Large language models outshine traditional natural language processing methods for identifying rare circumstances

Researchers have recently begun using Natural Language Processing (NLP) to analyze case files and other large batches of information more efficiently. However, traditional NLP requires a human to review case files and train the program to recognize nuanced or ambiguous language. For example, when a report says, “The patient reported that their head hurt,” the researcher wants NLP to recognize this as a headache, even though the report doesn’t use the word “headache.” Training the NLP to recognize such nuance requires manually reviewing enough case files with nuanced language to allow the NLP to learn the language patterns. This review is labor intensive and may not identify enough cases when circumstances are rare. Researchers wanted to know: Could a large language model—the artificial intelligence (AI) technology also used by ChatGPT—be trained to identify rare circumstances in large amounts of unstructured data? 

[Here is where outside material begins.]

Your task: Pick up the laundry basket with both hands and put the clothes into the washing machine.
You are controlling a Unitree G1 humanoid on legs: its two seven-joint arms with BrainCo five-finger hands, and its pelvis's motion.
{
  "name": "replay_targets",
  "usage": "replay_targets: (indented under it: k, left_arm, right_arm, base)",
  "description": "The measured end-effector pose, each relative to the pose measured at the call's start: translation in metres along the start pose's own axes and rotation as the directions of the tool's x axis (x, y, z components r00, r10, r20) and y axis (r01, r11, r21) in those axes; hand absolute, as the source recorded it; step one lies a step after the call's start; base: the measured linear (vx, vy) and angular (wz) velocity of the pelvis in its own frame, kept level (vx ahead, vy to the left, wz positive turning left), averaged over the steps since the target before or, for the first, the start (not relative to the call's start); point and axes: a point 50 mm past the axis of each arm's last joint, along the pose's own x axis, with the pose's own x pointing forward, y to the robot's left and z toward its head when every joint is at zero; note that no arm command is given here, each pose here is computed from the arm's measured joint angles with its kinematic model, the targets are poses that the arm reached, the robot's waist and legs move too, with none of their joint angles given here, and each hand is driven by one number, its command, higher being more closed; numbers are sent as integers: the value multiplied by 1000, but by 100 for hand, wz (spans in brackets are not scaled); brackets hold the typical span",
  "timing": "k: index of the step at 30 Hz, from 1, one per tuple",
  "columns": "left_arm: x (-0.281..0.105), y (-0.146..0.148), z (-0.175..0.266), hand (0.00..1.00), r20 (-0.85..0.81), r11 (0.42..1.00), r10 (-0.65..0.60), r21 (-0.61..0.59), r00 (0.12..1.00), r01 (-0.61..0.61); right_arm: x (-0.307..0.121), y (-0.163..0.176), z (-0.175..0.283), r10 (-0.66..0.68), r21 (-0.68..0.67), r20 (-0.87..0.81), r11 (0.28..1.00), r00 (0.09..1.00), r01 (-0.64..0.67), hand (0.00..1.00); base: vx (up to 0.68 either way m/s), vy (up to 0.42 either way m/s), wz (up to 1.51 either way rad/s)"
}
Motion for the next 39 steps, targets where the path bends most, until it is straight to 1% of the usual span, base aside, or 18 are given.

The National Violent Death Reporting System (NVDRS) provides a wealth of information on violent deaths, offering unstructured incident narrative reports from coroners, medical examiners, and law enforcement. In a recent study, researchers from the University of Washington Department of Epidemiology used this database to test large language models by utilizing reports on female firearm suicides and the nuanced circumstances preceding them.  

Using 1,462 reports from the NVDRS, researchers leveraged a large language model to analyze the narratives from each report. Differing from the traditional NLP approaches, the large language model does not require any annotated reports for training. The researchers focused on circumstances preceding female firearm suicides that did not occur often in NVDRS reports (e.g., sexual violence was noted as a precipitating factor in 38 of the 1462 reports) and asked the language models yes or no questions to test whether the model identified these circumstances. The large language models performed surprisingly well. One model called FLAN-UL2, originally developed by Google, can follow complex instructions as well as perform competitively in comprehension and arithmetic and causal reasoning.  

“With the traditional NLP approach, researchers need to manually annotate a subset of reports. Only then can they train the machine learning model to do the automatic annotations,” says UW Epidemiology PhD student Weipeng Zhou, who was the lead researcher on the study. “But large language models are gradually relaxing this constraint.” The results of this study show promise in avoiding the intensive human labor to text mine for the language that NLP can’t catch. AI language models like FLAN-UL2 can not only be trained, but can outperform NLP by a wide margin, in some scenarios where the traditional NLP struggles. 

While male firearm suicide rates have historically been higher, female firearm suicide rates saw a startling increase of 20 percent between 2010-2020, surpassing the rate increase among males. The study focused on “infrequent circumstances” when testing AI language models. Infrequent circumstances are various issues that an individual may have been dealing with prior to their death, such as sleep problems, loneliness, custody issues, or bullying. In theory, tracking these issues could give researchers and healthcare professionals the key to understand the statistical spike in female firearm suicides. Dr. Stephen Mooney, Department of Epidemiology Assistant Professor, says that it is use of the tool for future public health implications that makes this study particularly exciting. “The challenge of doing a lot of work using plain text records of individual stories or clinical information is that it’s really hard to identify things that are very important but happen rarely. What we tested is just one scenario where there are rare antecedent events that you can mine from text, but there are lots of scenarios where there may be important factors discussed in a clinical narrative where we would have a hard time finding with conventional NLP to date,” Mooney describes. “The large language model already has context for what certain words mean and we can much more efficiently identify those rarer scenarios.” By using a chatbot and yes or no questions, researchers can better understand the data in thousands of reports, making the process altogether faster as well as more intuitive. 

“People think of AI chatbots as something that can create language for humans, like writing an essay,” Mooney says. “I want people to be excited about their potential for use in deductive circumstances, too. It’s not just that these models can create new language, but also that they can classify information, or unlock data that is otherwise locked up.”    

The study highlights the incredible potential of large language models in bridging the gap in gathering and analyzing unstructured information from many of these reports, not only in cases of female firearm suicides, but also unlocking critical insights for public health research. There are other ways large language models can be applied, such as a follow-up project being explored by Dr. Mooney and colleagues that tracks helmet use in bike and scooter collisions using reports from the emergency department. Language models can begin to help researchers analyze questions about helmet use or environmental factors that influence rider collisions. This approach offers an improvement over traditional methods, providing a valuable tool for researchers who, up until now, could only use NLP. While further exploration into the applications of AI language models is needed, their use could provide opportunities for future research or patient care.